Institute Superior Tecnico

October 16, 2017

 

 

 

 

 事情があってなかなか大学に行けずにいたのだけど、今日ようやくアポイントがとれて「リスボン工科大」にいくことができた。さすがはヨーロッパ、大学の配置に対して軸バーンズドーン!都市公園が抜けている。権力。あれは滝だろうか、大学の目の前に滝が流れている...。建築学科棟の建ち姿は、理科大の二号館と同じで臭い匂いがして結構ショボいのだがさすがに内部空間は違う。巨大な吹抜けとヴォールト屋根、謎のラチス梁やトラスなど以外と建築っぽい仕上がり方。私の指導教員である方は、大学の教授であると共になんと「DOCOMOMO(=Documentation and Conservation of buildings, sites and neighbourhoods of the Modern Movement)モダン・ムーブメントにかかわる建物と環境形成の記録調査および保存のための国際組織」の世界会長という超大役を担っている。
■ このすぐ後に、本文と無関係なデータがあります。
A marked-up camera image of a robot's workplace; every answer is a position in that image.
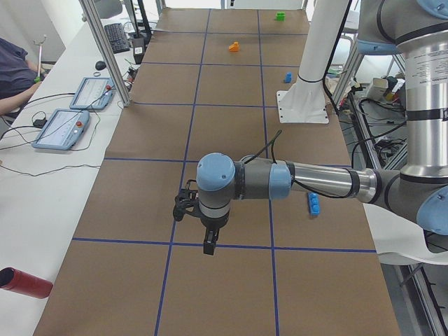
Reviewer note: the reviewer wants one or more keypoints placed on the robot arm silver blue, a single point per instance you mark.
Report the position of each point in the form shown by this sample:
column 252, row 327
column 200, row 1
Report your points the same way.
column 418, row 192

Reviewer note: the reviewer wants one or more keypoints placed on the white chair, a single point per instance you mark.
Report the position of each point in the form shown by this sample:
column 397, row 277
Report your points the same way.
column 399, row 241

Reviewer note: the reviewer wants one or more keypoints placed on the orange trapezoid block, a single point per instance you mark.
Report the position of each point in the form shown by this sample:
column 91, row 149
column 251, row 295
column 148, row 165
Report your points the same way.
column 234, row 47

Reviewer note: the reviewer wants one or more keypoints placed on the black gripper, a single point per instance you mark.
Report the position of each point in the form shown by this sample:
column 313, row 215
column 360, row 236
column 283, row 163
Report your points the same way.
column 213, row 223

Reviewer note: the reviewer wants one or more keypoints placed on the blue teach pendant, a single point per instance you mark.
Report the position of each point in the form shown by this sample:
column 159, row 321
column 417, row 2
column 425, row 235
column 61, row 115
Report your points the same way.
column 93, row 93
column 62, row 130

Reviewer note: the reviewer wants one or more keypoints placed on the near blue teach pendant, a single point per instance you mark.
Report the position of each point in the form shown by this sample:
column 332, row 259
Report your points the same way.
column 62, row 130

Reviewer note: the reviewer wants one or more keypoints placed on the red cylinder tube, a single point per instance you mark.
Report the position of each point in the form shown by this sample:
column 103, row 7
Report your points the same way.
column 24, row 283

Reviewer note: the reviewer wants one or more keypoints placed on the black computer mouse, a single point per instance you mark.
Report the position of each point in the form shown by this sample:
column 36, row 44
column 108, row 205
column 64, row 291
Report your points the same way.
column 100, row 65

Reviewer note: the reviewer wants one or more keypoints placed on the long blue four-stud block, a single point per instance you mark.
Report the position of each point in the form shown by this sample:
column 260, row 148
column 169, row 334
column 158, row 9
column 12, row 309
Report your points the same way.
column 313, row 204

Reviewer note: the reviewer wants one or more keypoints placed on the aluminium frame post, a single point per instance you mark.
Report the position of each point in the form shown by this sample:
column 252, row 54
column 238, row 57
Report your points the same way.
column 99, row 34

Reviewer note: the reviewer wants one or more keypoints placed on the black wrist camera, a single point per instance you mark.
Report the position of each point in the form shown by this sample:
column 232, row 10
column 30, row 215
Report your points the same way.
column 186, row 202

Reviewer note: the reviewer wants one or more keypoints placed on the black keyboard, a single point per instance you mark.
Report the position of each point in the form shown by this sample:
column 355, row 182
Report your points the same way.
column 117, row 37

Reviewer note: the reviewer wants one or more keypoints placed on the far blue teach pendant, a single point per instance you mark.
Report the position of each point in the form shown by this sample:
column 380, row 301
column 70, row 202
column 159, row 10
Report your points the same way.
column 93, row 93

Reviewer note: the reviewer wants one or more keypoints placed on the green double block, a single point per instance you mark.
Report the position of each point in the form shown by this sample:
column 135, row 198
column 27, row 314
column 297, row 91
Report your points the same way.
column 280, row 16

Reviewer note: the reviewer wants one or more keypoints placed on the white camera pedestal column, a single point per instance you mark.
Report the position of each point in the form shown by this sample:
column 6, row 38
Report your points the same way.
column 305, row 101

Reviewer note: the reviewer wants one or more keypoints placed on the seated person dark shirt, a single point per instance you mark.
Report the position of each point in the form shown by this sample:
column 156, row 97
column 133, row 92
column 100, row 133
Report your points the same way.
column 20, row 78

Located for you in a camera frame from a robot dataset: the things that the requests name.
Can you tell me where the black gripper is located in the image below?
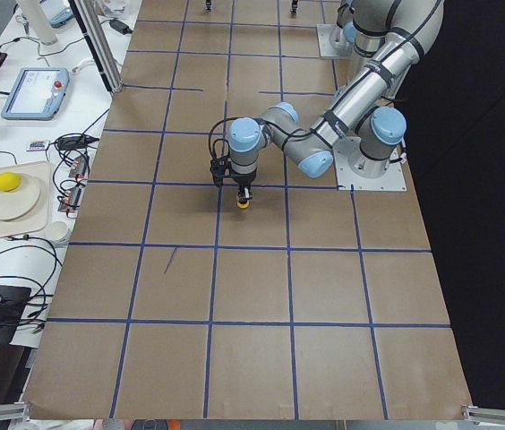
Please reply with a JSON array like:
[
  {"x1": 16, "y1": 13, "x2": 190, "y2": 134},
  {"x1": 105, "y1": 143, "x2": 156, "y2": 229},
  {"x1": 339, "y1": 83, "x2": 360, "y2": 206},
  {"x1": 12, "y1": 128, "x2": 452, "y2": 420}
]
[{"x1": 229, "y1": 161, "x2": 258, "y2": 200}]

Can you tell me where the yellow push button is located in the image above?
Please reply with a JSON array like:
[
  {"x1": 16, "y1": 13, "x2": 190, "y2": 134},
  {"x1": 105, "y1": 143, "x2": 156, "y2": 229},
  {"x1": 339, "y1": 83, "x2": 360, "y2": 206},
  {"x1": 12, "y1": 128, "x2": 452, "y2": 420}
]
[{"x1": 236, "y1": 196, "x2": 250, "y2": 209}]

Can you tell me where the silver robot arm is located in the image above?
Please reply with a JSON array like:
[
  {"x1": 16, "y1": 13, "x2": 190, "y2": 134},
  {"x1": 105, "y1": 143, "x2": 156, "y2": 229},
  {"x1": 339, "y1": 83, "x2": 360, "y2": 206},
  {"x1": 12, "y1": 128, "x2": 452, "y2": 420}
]
[
  {"x1": 228, "y1": 1, "x2": 407, "y2": 208},
  {"x1": 210, "y1": 1, "x2": 444, "y2": 208}
]

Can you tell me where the small circuit board upper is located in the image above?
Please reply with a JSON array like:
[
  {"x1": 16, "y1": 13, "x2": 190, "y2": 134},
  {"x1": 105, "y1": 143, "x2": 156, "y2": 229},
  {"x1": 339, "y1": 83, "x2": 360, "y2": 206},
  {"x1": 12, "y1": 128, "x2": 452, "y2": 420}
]
[{"x1": 68, "y1": 154, "x2": 90, "y2": 179}]

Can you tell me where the small circuit board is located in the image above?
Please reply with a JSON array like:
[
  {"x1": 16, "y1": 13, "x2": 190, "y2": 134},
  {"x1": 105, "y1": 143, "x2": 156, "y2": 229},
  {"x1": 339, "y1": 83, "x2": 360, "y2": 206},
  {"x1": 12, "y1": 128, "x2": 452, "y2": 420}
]
[
  {"x1": 68, "y1": 154, "x2": 90, "y2": 179},
  {"x1": 57, "y1": 186, "x2": 82, "y2": 214}
]

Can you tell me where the small circuit board lower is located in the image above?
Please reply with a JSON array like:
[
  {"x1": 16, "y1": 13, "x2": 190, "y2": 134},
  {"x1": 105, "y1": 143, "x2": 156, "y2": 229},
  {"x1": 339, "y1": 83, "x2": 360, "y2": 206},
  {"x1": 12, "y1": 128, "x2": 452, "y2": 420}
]
[{"x1": 57, "y1": 186, "x2": 82, "y2": 214}]

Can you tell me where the white paper cup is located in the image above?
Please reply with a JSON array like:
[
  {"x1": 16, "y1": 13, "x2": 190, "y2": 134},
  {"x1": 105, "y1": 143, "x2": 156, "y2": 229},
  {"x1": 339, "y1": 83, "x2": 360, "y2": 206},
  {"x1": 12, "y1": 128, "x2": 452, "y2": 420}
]
[{"x1": 46, "y1": 221, "x2": 72, "y2": 247}]

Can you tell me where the black power adapter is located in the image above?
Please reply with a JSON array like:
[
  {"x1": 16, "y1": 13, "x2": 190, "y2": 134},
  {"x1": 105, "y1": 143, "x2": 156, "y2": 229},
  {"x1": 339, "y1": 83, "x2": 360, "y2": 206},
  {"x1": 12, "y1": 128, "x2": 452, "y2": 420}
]
[{"x1": 109, "y1": 19, "x2": 133, "y2": 35}]

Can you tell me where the beige tray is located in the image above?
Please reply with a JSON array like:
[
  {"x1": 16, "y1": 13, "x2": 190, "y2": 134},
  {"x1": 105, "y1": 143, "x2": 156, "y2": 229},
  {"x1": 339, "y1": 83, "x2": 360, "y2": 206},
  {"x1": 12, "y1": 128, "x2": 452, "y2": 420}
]
[{"x1": 0, "y1": 161, "x2": 52, "y2": 238}]

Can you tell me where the small colourful card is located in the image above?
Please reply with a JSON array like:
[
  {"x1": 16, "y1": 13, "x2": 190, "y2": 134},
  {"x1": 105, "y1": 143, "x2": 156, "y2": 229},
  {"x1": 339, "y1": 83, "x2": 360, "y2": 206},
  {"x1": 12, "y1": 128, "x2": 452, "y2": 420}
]
[{"x1": 27, "y1": 140, "x2": 50, "y2": 151}]

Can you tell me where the teach pendant tablet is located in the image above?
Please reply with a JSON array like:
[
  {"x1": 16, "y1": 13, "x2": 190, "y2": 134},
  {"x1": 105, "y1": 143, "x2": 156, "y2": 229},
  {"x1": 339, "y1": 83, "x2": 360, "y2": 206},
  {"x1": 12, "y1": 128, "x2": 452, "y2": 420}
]
[{"x1": 1, "y1": 67, "x2": 70, "y2": 121}]

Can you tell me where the beige round plate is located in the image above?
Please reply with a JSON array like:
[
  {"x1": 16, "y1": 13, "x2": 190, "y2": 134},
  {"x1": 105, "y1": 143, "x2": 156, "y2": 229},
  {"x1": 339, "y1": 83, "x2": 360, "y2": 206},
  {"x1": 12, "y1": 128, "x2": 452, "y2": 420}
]
[{"x1": 0, "y1": 175, "x2": 40, "y2": 220}]

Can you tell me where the yellow lemon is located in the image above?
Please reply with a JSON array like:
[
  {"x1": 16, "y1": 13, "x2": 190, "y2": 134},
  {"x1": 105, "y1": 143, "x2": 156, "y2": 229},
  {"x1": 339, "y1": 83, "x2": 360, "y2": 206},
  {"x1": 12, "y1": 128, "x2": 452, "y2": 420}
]
[{"x1": 0, "y1": 171, "x2": 21, "y2": 193}]

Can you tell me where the white cylinder roll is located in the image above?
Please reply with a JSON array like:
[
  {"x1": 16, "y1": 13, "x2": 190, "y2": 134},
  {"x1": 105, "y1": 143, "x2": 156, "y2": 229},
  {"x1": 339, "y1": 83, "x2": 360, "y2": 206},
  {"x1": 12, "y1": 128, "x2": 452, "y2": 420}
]
[{"x1": 16, "y1": 0, "x2": 57, "y2": 46}]

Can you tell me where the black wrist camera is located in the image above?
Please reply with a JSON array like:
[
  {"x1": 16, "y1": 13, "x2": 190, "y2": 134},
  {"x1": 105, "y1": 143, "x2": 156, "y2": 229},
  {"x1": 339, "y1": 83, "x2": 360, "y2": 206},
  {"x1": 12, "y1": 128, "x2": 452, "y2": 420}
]
[{"x1": 209, "y1": 138, "x2": 229, "y2": 188}]

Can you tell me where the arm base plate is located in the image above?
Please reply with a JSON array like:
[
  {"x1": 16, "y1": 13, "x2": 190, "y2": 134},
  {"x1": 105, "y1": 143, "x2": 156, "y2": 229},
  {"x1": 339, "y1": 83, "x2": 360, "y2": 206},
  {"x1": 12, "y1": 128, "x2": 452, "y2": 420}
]
[
  {"x1": 333, "y1": 136, "x2": 407, "y2": 192},
  {"x1": 316, "y1": 23, "x2": 352, "y2": 59}
]

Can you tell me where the aluminium frame post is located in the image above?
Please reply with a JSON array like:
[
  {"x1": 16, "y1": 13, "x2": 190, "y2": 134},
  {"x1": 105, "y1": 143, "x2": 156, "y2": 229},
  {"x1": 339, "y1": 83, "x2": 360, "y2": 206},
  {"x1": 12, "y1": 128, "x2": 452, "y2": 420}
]
[{"x1": 69, "y1": 0, "x2": 123, "y2": 93}]

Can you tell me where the aluminium corner rail right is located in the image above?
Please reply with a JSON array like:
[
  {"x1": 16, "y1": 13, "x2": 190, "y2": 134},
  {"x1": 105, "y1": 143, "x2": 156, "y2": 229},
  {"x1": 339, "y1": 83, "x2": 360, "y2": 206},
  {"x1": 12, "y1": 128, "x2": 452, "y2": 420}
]
[{"x1": 461, "y1": 405, "x2": 505, "y2": 426}]
正直私(幼虫レベル)なんかを相手にしている時間など毛頭無いぐらい忙しい方なのだけれど、すごく親切に研究内容について対応してくれた。大変感謝しています。リスボンへ来る前に、日本のお土産を吟味して買っていったのだが、これが大成功?(たぶん)すごく喜んでくれていたのでほっと一安心だ。時間をかけて選んだかいがあった。どうやら教授の部屋の本などは自由に閲覧して論文執筆に役立てていいとのこと、大変ありがたい。さあこれから本格的に動くことになる。

 

 まずは調査範囲から選定するのだけれど、いい場所を知っているかどうか聞いてみた。どうやらリスボンには「地震」の概念が存在するらしい。しかしリスボンより北の都市ポルトに「地震」はないとのこと。もともと執筆済み「湯河原の斜面地集落研究」の延長にあたる調査なので、条件が湯河原と同じであればあるほど論稿は説得力を増す。いまのところほぼ同緯度・漁港・斜面・地震というエレメントはそろったので、後は首都リスボンからの絶対距離と河川の有無、方位などの条件が揃った都市が存在すれば完璧なのだが...そんなに上手くはいかないだろうなあ。聞いてみたが結局そんな都合のいい都市がすぐに出てくるはずもなく、「見つけたら教えて!」とのこと。本音をいうと、リスボンに来た理由は斜面地が多いという理由で細いことはあっちで見つければ!と、非常に急な左遷だったので(まあ色々あったんですよ...)なんとかなりそうで自分が一番安心した。なんにしてもまさか地震があるとはなあ、面白くなってきました。やっとねやっと。